The Rs 80,000 crore pay hike bonanza to central government employees is to benefit about one crore employees and pensioners. It would not end here the states also have approximately the same number. So another Rs 80,000 crore would be doled out to them subsequently.
Roughly it would benefit about eight crore people, who are the family members of the employees. In other words it benefits 6.6 percent people.
But it needs to be understood that entire Rs 1.6 lakh crore would not go as family income. A sizeable amount, almost Rs 40,000 crore would go back to the centre as income tax and at least another Rs 4,000 crore to states, as many of them levy profession tax.
Adjusted to inflation and heavy tax deductions, the real hike per employee would not be such a bounty as it appears. At the upper end the high-paid employees may have more surpluses. Those at lower-end would be paying higher taxes and in actuality may take back home less.
This calls for a relook at the income-tax policy.
But do we have really so many employees on roll. If we go by the 2011 census, the total number of central government employees were around 31 lakh and similarly the number of employees in the state were also far less than the numbers projected now.
It is well known that except some recruitment largely in security forces, not many have been put on rolls. But there has been a sizeable casual and contractual appointment. Sadly, they would not be beneficiary of the bonanza. The government may have estimated a higher amount for payment than it is really needed. It means whether the states or the centre would not have to pay the earmarked Rs 80,000 crore. It would be far less.
The hike has also caused heart-burn among the employees in the private sector. The pay-commission says it has tried to have parity with the corporate salaries. Is that true? Not really. Except a small people at the top rung, the corporate is not paying high wages.
The corporate, except the few large ones, are not paying even what is due to an employee. The government wage hike, though apparently a benevolent move, is creating severe social disparity.
Average corporate wages in India vary from Rs 7,000 to 40,000 a month. This is so even with the highly reviled software companies. In most cases the employees are often not paid their last month’s wages, if they leave or are sacked. Their wages are also not inflation adjusted. Often, the hike that the corporate announce are adjusted against supposed higher work target. They are penalised for falling short of it – the workers suffer wage cut.

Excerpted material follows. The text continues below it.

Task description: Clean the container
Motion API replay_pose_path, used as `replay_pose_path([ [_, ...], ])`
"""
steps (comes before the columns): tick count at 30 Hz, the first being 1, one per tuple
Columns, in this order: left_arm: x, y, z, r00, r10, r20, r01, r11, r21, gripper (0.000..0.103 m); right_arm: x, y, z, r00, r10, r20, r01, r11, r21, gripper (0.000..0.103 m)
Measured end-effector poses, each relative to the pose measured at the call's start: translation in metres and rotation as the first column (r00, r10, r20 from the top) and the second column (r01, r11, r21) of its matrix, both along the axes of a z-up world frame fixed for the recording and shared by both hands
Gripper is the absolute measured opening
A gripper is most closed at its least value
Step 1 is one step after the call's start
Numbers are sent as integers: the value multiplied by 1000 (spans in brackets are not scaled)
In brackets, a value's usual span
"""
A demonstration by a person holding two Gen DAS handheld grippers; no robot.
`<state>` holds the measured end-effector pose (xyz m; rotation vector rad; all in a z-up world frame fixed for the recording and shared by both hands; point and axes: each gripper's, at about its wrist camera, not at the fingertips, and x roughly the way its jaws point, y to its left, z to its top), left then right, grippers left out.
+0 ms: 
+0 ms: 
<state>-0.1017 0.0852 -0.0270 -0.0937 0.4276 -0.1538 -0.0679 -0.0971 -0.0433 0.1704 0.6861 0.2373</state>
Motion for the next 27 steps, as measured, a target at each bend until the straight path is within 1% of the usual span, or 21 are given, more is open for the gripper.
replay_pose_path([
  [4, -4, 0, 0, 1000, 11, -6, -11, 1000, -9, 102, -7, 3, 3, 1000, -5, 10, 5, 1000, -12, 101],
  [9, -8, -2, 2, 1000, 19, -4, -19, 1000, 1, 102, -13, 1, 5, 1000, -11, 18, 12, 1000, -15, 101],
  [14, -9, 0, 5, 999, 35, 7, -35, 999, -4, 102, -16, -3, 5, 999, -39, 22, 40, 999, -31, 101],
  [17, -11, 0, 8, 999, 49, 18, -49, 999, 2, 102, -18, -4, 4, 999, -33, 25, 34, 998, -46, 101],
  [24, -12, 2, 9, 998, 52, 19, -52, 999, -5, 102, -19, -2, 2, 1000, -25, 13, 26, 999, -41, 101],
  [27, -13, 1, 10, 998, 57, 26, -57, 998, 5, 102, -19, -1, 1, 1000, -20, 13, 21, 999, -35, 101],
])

Besides, an employee is often transferred to new location every three to four months by many corporate, particularly those in software or business service industry. But the employees except actual transport expenses are not paid anything extra. They have to hire accommodation on their own, though they may be having an accommodation at the “official” place of posting. So there is wage erosion as an employee susidises the operations of his employer.
Even in private education institutions be it a primary, secondary or higher learning colleges, the faculty and employees, despite so called UGC benchmark, hardly ever get proper wages. In many cases, the employer keeps their first month salary as “security” without giving any written receipt. Many others pay through the bank an amount and asks them to return 15 to 20 percent, sometimes more, in cash to the employer.
The smaller companies virtually are not following any formula for wages. It depends on their needs. Hire and fire is the rule. The employee is often expected to work without pay once a notice has been served to them. Gratuity and other benefits are mostly anathema in such institutions.
As labour unions have been weakened and employers emboldened, there is little succour for the workers.
It is good that the government remains the model employer and announces. Total inflation since 2010 is around 47 percent – an average of 8 percent a year. It has caused major erosion of wages necessitating this pay revision.
If private sector employees are not compensated for this erosion of wages, it is a concern for the Indian society. It reflects either the myopic, profiteering vision of the private sector or depicts that economy is not in that bright spot as it is tried to be projected despite government efforts, projects, allocations and investments.
There is also a suggestion, largely from private employers, that the government should not increase the wages of the employees. It may be a good suggestion for their profiteering. But they cannot go on increasing prices and ask the government to punish the employees for the folly of the private sector.
It is definitely a serious issue. If some societies like the US can do with a mere 6 percent wage hike since 1960, why cannot India do it? Then India would also have to learn to manage prices as the US does.
Unfortunately, India does not have a regulatory system, MRTPC has been done away, Competition Commssion is hardly an effective body, other state mechanisms do not work. Corporate hike prices without rationale. Profiteering is the rule and the common man and the workers merely suffer.
It calls upon the government to have a review of the prices, work system in the private sector – it cannot be left to market forces, and payment of wages appropriately to those working outside the government. The government cannot take the satisfaction of being a model employer for its direct employees.
It owes equal responsibility to all citizens, wherever they may be working. Wage disparity and joblessness finally recoils on the government. It has to take suitable steps so that workers anywhere are paid proper need-based wages. Disparities may not have visible repercussion in the immediate context. In the long run, these can cause severe societal strains.
Giving wage hike to government employees is good. But the benefit must be equitably distributed and private sector should be forced to do it for good governance. On wages and checks on prices too the government or NITI Ayog must do a holistic study.